ABOUT THIS EXERCISE - Nothing after the line containing "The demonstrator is" belongs in the answer; write out exactly every line from the start of the material up to it, including it.
___ AVAILABLE DATA ___
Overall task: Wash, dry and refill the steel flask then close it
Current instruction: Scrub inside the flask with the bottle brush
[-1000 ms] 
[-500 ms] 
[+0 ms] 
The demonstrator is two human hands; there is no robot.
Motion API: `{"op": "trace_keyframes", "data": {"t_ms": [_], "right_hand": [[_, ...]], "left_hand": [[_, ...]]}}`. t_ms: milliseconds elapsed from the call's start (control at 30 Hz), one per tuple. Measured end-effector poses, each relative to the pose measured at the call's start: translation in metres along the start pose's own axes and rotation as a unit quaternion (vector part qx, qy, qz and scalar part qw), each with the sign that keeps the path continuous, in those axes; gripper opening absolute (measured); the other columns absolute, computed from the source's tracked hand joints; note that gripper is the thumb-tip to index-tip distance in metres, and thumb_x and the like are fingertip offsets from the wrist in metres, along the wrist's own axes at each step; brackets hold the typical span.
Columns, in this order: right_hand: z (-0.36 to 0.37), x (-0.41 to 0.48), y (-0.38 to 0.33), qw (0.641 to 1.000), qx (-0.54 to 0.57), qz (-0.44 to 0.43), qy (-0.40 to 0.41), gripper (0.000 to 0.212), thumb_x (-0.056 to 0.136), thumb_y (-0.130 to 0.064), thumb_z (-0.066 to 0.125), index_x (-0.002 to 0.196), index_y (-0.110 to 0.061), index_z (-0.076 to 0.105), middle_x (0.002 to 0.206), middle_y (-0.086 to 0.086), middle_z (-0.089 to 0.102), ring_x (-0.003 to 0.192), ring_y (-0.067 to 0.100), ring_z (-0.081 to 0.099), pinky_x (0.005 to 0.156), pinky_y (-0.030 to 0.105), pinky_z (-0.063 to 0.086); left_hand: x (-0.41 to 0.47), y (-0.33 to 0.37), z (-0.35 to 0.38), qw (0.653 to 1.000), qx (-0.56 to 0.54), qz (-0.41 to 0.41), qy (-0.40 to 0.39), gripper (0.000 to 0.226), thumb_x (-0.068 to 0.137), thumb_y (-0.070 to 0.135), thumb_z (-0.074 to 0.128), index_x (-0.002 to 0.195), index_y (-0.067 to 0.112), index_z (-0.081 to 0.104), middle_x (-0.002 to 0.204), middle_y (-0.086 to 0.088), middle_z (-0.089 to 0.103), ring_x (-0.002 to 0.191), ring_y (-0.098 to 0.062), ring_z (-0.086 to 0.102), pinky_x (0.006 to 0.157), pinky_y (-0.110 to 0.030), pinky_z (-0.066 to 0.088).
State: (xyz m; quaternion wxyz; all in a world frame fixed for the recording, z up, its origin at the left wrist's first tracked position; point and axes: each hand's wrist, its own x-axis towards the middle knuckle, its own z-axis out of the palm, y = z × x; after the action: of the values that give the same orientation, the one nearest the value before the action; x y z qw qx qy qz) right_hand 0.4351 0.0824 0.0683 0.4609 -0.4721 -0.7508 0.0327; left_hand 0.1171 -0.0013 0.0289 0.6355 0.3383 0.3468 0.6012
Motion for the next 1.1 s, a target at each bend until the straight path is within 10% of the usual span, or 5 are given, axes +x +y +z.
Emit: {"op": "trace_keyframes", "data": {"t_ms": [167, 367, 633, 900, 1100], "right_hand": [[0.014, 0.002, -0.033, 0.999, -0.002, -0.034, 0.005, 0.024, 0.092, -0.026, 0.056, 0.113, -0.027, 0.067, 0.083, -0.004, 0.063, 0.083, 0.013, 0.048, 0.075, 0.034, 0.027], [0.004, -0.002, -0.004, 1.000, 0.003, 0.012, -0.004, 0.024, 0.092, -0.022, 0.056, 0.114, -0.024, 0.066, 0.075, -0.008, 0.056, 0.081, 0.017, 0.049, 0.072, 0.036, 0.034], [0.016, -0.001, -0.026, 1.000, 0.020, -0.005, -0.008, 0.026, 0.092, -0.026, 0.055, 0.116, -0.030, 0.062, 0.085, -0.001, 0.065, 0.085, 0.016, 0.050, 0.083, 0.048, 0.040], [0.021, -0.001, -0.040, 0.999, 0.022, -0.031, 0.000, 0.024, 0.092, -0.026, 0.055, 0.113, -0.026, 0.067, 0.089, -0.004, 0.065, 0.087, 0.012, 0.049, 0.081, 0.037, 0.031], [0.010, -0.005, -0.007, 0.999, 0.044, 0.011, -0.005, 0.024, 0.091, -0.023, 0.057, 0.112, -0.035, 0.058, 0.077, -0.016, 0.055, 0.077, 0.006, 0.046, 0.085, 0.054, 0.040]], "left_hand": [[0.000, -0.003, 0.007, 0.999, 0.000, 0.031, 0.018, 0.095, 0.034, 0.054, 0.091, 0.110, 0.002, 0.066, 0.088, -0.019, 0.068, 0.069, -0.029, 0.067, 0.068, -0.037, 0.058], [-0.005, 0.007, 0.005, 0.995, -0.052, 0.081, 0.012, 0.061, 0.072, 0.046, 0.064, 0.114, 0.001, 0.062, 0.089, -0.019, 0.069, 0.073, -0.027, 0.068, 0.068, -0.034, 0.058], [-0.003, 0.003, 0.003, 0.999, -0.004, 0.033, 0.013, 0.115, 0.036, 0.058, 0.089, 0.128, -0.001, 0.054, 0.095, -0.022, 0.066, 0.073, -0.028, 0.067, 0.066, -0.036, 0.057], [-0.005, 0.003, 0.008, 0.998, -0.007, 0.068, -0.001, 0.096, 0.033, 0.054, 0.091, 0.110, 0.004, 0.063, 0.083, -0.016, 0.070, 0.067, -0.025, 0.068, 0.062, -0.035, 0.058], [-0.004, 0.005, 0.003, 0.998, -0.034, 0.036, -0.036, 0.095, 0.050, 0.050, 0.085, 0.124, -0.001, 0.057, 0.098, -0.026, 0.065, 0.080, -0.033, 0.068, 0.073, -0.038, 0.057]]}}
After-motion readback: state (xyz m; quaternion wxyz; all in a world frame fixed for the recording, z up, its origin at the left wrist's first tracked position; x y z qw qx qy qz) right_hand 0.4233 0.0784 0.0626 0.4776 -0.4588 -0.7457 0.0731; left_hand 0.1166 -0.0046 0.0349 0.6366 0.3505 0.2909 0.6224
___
COMPLETED TASK -
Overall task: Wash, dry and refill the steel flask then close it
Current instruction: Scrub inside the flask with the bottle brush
[-1000 ms] 
[-500 ms] 
[+0 ms] 
The demonstrator is two human hands; there is no robot.

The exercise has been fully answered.